As far as work was concerned I had taken the Friday afternoon off for a doctor’s appointment. I was rarely sick so this carried enough weight to forestall any awkward questioning. I didn’t want to spin out a long and complicated lie, I just wanted to be able to focus on the interview without fear of discovery. The interview board was made up of two women and one man, all older than me, but with that serious air of polite scrutiny. I talked for over forty minutes. I answered all their questions. I kept my body-language relaxed and open without being overly comfortable. They scribbled down their notes and afterwards we all shook hands warmly. I’d nailed it. I was sure of that. I knew then if I didn’t get the job it was not for lack of quality on my part. So I treated myself by forking out for a hardback edition of a new book I had really been waiting to get in paperback, and taking the rest of my stolen afternoon to a small, snug café where I indulged myself in the glow of a job well-done and the vast range of new life possibilities that spread out before me.

I felt for my phone in my pocket and checked it quickly as I used my shoulder to roll through one of the heavy doors that partitioned the archive. Still no word. The room was crowded with tall wooden cupboards that were painted red, each with a large number, stencilled in white, adorning the middle of the door. Every cupboard contained shelves, trays and drawers of thousands and thousands of geological specimens, a huge number of which I had examined, labelled and catalogued in the course of this digital overhaul of the museum’s stock system. I had once sat down and tried to calculate the number of hours I had spent in this very room, peering over rocks from different epochs and eras. I had to stop when the number became depressingly large comparative to me, but meaninglessly tiny when compared to a stone the size of my knuckle. I moved on through the room and out into the next.

On Monday morning the phone had rung. I almost had to swallow my heart back down again, it gave such a jump.

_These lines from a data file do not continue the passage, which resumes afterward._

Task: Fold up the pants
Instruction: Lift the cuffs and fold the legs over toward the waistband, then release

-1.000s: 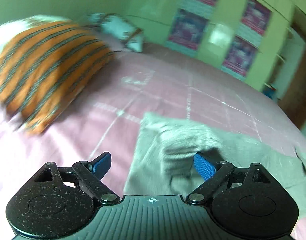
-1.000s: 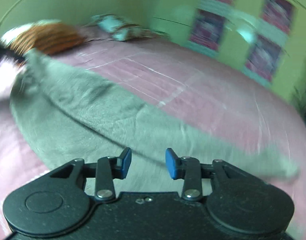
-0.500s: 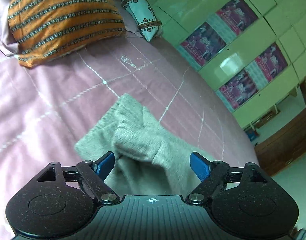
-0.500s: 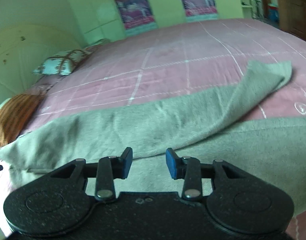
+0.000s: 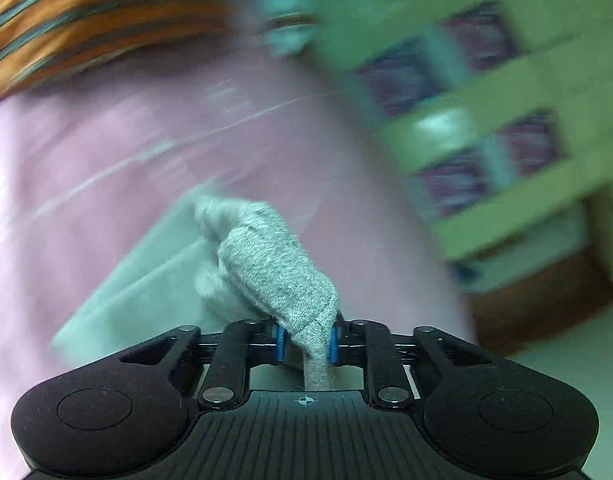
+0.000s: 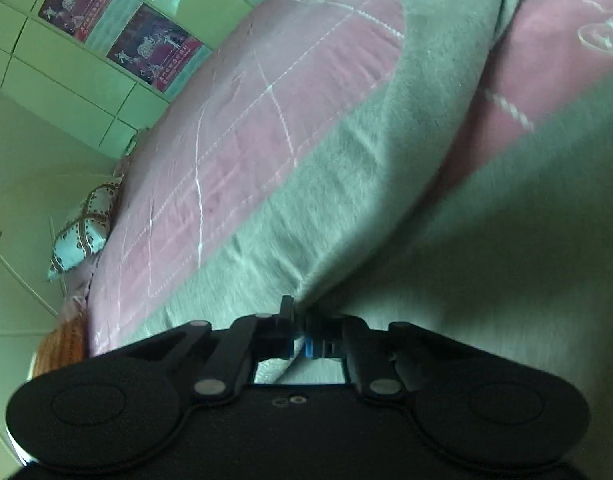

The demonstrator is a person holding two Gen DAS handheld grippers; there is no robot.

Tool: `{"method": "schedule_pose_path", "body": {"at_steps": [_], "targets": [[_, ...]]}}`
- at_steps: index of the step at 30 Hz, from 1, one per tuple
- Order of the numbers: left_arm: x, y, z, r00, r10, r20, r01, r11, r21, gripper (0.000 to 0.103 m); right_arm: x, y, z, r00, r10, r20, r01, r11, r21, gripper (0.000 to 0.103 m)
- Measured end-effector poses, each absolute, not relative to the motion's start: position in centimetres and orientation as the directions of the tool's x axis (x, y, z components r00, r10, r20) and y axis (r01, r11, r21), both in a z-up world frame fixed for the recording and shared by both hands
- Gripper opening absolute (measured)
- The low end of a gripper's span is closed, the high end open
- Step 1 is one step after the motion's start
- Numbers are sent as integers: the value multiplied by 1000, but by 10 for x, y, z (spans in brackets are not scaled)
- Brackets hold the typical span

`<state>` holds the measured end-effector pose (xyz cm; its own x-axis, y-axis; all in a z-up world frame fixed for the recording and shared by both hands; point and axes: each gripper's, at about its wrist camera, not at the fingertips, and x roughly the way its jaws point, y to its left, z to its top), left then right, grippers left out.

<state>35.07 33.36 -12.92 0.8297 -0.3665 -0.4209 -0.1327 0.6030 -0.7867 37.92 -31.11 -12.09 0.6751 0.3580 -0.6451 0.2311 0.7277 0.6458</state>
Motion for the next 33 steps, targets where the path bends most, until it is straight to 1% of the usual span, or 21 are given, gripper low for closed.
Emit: {"method": "schedule_pose_path", "body": {"at_steps": [2,3,5,6,8,9,10,11,14,15,16,18,20,21,23,25,26,27,29,32,33], "targets": [[347,339,-99,859,-427,-282,24,583,-812,17,367,-314,-80,761,358,-542,109,752,650,0],[343,343,-92,859,-436,-267,58,602,-797,17,352,-314,-56,799,356,-484,47,766,641,0],[336,352,-102,842,-437,-317,50,648,-760,18,313,-317,-26,841,362,-402,-41,783,620,0],[334,354,-117,818,-417,-395,2,689,-725,18,291,-317,-23,844,370,-388,-72,795,603,0],[338,354,-168,697,-356,-622,-171,761,-626,17,265,-307,-48,806,396,-441,-82,811,579,0],[335,352,-190,651,-339,-679,-211,779,-591,17,260,-297,-74,761,388,-519,-76,849,523,0],[327,352,-198,681,-338,-649,-203,765,-611,17,261,-288,-105,688,368,-626,-40,880,473,0],[322,354,-200,704,-340,-623,-215,734,-644,17,262,-289,-134,628,372,-684,31,866,499,0],[324,346,-200,715,-322,-620,-217,742,-635,17,256,-299,-146,659,386,-646,96,808,581,2],[327,345,-201,713,-322,-623,-223,738,-637,17,256,-299,-144,663,379,-645,98,811,577,8],[331,347,-201,710,-324,-625,-227,735,-639,18,257,-298,-142,665,368,-650,96,821,563,9],[337,344,-195,709,-321,-628,-218,747,-628,17,263,-299,-140,657,352,-667,112,829,548,2],[328,344,-175,759,-361,-542,-138,724,-676,17,267,-298,-130,652,338,-679,118,839,531,0],[326,344,-162,782,-382,-494,-94,710,-698,17,268,-300,-115,678,346,-648,104,828,552,0],[321,344,-154,774,-362,-519,-77,760,-645,17,257,-300,-84,750,339,-567,40,834,551,0],[327,337,-173,696,-334,-636,-118,820,-559,17,241,-305,-71,783,336,-524,-1,843,538,0],[329,333,-184,667,-313,-676,-122,849,-514,17,236,-307,-76,772,343,-536,0,843,539,0],[328,330,-189,681,-310,-664,-116,849,-516,18,235,-308,-90,742,345,-575,12,851,525,0],[326,330,-190,695,-300,-653,-142,833,-534,17,244,-307,-133,628,321,-709,99,871,482,0],[330,327,-179,699,-291,-653,-117,855,-506,17,235,-312,-141,657,328,-679,124,841,526,0],[333,325,-170,714,-302,-632,-88,857,-508,17,234,-312,-140,658,325,-680,124,844,523,0]]}}
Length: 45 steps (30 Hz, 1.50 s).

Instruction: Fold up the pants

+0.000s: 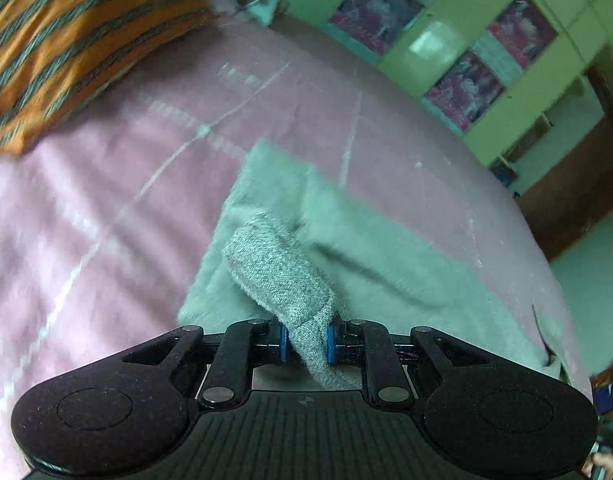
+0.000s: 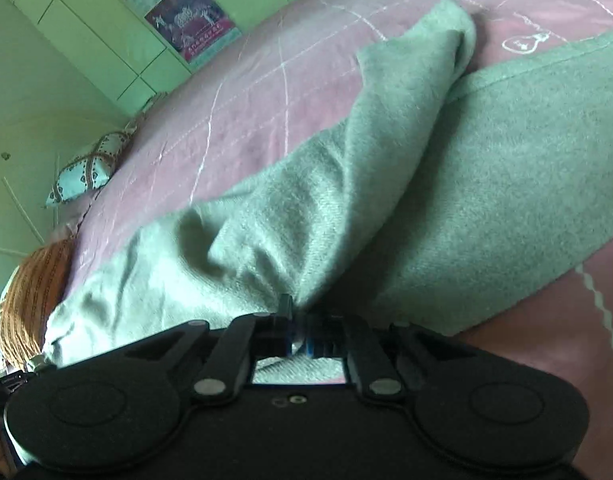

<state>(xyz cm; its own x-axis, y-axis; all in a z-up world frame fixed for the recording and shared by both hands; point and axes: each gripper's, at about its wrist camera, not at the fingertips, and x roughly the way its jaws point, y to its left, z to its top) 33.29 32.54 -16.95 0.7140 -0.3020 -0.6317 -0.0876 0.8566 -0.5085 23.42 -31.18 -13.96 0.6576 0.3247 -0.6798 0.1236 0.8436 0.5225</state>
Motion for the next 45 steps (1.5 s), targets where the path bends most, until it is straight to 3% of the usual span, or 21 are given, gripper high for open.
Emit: {"method": "schedule_pose_path", "body": {"at_steps": [4,5,7,10,17,18,22,24,25,28,32,38,40,42,45], "targets": [[326,332,-134,790,-331,-516,0,842,-540,17,238,-309,-101,732,333,-594,76,827,557,0],[327,332,-140,779,-319,-540,-17,850,-526,17,237,-309,-95,753,326,-572,63,829,556,0],[336,327,-175,655,-283,-701,-85,894,-440,17,235,-309,-95,775,302,-555,47,849,527,0],[326,327,-187,676,-280,-681,-104,879,-465,17,250,-320,-143,654,315,-688,163,830,534,0],[315,322,-176,691,-240,-682,-109,898,-427,19,249,-320,-142,665,309,-680,157,832,532,0],[312,320,-172,692,-230,-684,-114,901,-419,22,250,-321,-142,661,312,-683,157,832,531,0],[284,311,-150,714,-134,-687,-146,931,-334,28,238,-317,-118,678,287,-677,142,852,504,16],[270,300,-139,716,7,-698,-214,954,-211,71,227,-320,-111,690,257,-676,127,877,463,18],[264,294,-134,726,61,-685,-236,958,-165,72,221,-323,-108,699,249,-671,124,881,456,18],[250,272,-119,750,6,-662,-175,966,-190,72,207,-336,-98,728,213,-652,133,889,439,17],[255,215,-121,739,18,-674,-130,985,-116,72,205,-359,-86,762,183,-620,158,877,454,17],[277,151,-140,668,222,-710,-227,970,89,72,250,-352,-76,768,140,-625,128,922,365,18],[284,140,-147,639,253,-726,-225,964,138,77,266,-343,-75,771,118,-626,108,944,311,19],[286,140,-155,632,252,-733,-235,963,129,85,282,-334,-76,767,91,-635,90,965,246,19],[287,143,-156,631,237,-739,-237,966,108,89,306,-322,-83,744,24,-667,78,989,123,23]]}}
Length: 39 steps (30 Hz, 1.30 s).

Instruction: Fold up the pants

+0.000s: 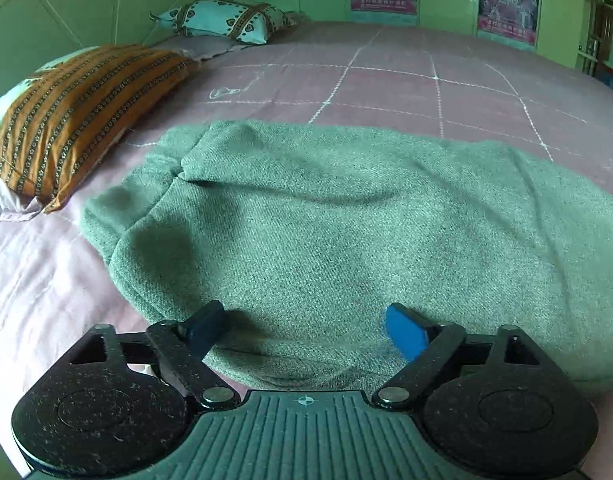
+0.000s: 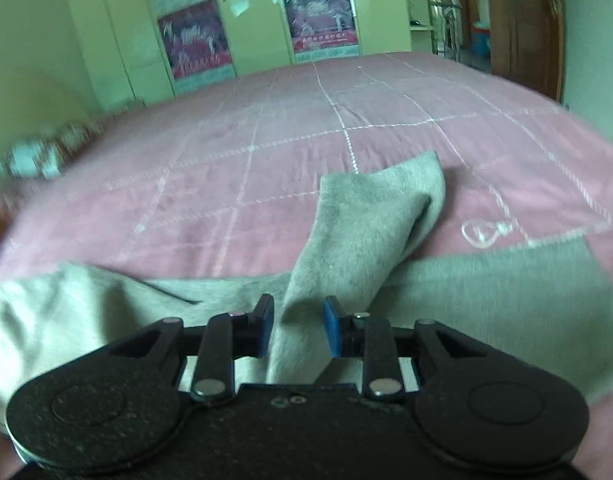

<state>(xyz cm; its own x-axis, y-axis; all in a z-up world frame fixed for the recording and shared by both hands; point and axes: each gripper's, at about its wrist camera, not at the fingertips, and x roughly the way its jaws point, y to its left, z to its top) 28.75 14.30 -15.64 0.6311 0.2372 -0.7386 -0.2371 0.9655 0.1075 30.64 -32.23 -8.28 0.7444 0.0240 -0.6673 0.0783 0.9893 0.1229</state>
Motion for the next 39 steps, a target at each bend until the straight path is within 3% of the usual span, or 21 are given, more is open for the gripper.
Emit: {"method": "schedule_pose_path", "body": {"at_steps": [2,3,5,9,12,15,20,23,24,26,27,29,31,33,34,35,36,39], "targets": [[288,144,-155,628,227,-744,-225,969,106,90,320,-318,-91,717,-27,-696,69,997,33,21],[289,145,-156,627,218,-748,-217,971,101,90,321,-320,-92,714,-30,-700,63,998,21,0],[290,148,-157,628,198,-753,-204,975,86,91,312,-333,-87,726,-70,-684,123,992,28,0],[287,150,-159,637,182,-749,-193,978,73,91,239,-371,-72,796,-77,-600,274,930,244,0],[285,148,-158,635,177,-752,-189,979,71,91,216,-402,-109,705,-103,-702,427,851,304,0],[283,149,-157,637,165,-753,-185,981,58,92,213,-404,-95,749,-115,-652,378,883,278,21],[284,150,-158,640,174,-748,-198,978,58,92,251,-378,-66,796,-71,-601,203,967,156,23],[284,149,-158,638,175,-750,-198,978,60,92,295,-355,-72,757,-102,-646,110,994,-27,33],[285,149,-158,637,173,-752,-196,979,59,92,307,-352,-77,732,-109,-673,83,994,-71,32],[285,150,-158,635,165,-755,-189,980,55,93,322,-350,-84,700,-142,-700,62,988,-139,2],[285,151,-158,635,160,-755,-185,981,53,93,323,-356,-84,693,-163,-702,86,986,-145,0],[285,151,-158,639,155,-753,-180,982,49,93,300,-379,-71,733,-176,-657,200,979,-39,0],[284,151,-159,644,155,-750,-179,983,49,94,260,-408,-70,762,-142,-632,315,934,170,2],[284,149,-160,645,156,-748,-178,983,52,95,230,-436,-95,727,-94,-680,421,844,333,11],[285,149,-160,644,158,-749,-178,983,54,95,222,-444,-107,711,-70,-700,439,821,364,10],[285,149,-160,642,157,-750,-177,983,54,95,215,-448,-111,724,-57,-688,421,827,374,11],[285,149,-160,642,154,-751,-175,983,52,95,210,-446,-107,733,-72,-677,400,850,343,18],[285,149,-160,643,154,-750,-176,983,51,96,213,-427,-84,762,-125,-635,317,928,197,22]]}}
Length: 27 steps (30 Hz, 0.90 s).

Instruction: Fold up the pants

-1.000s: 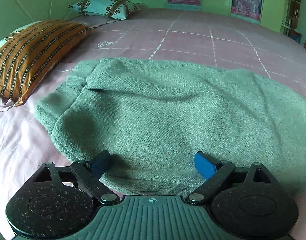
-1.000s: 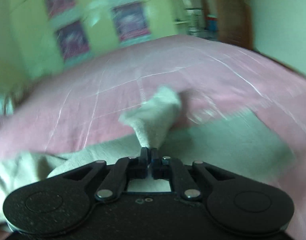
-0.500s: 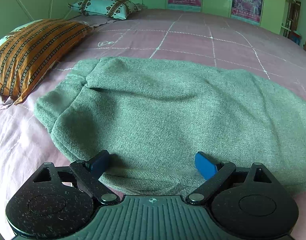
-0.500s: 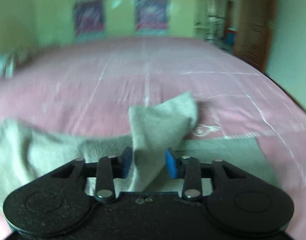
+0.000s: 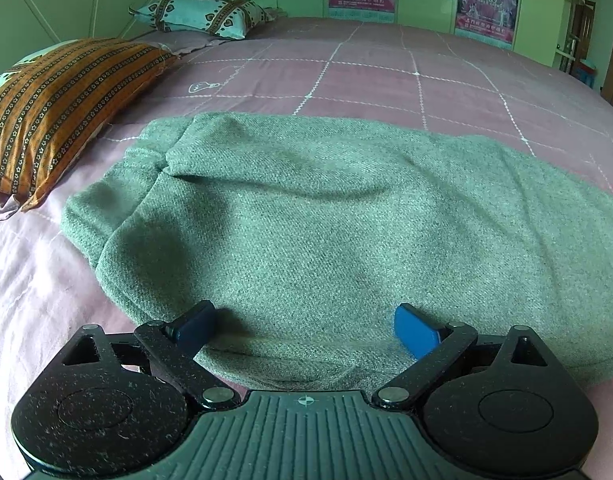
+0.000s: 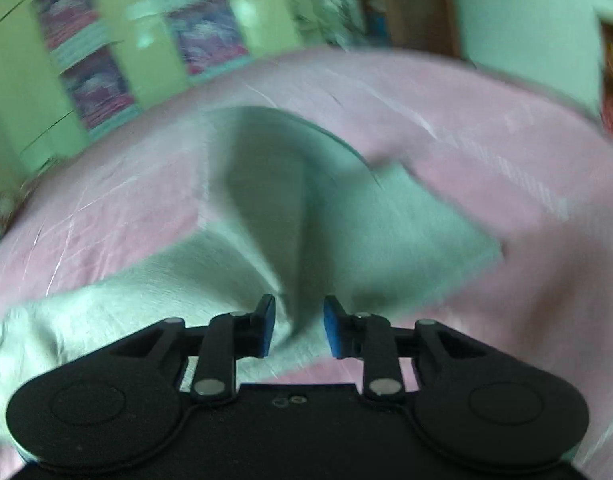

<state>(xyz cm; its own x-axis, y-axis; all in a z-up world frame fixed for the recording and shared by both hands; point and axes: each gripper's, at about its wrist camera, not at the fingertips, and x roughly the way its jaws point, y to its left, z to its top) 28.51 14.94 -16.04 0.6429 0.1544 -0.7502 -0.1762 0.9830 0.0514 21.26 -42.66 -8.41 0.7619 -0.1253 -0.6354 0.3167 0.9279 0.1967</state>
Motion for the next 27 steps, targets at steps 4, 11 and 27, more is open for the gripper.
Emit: {"method": "schedule_pose_path", "body": {"at_steps": [4,11,27], "targets": [[285,149,-160,642,155,-751,-179,983,51,96,240,-404,-74,762,-200,-616,241,970,-16,36],[285,149,-161,644,147,-751,-171,984,46,97,240,-462,-72,751,-127,-648,405,864,299,36],[285,146,-162,644,152,-750,-176,983,49,101,247,-525,-110,751,22,-660,499,635,589,0]]}}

I was lucky in so far as the store room I had been working in at that moment was empty of other people, filled instead only with the ghosts of stuffed mammals that stared down from behind glass cabinets or stacks on the wall. I fumbled to answer my phone while maintaining a calm in my voice that I did not feel. It was one of the female interviewers. She apologised for the short notice, but wanted to check my availability for a second interview on the coming Wednesday. I accepted as a strange mixture of excitement, disappointment and determination settled around my stomach, and I reeled my plans for the future in from a few years ahead back to just a few days.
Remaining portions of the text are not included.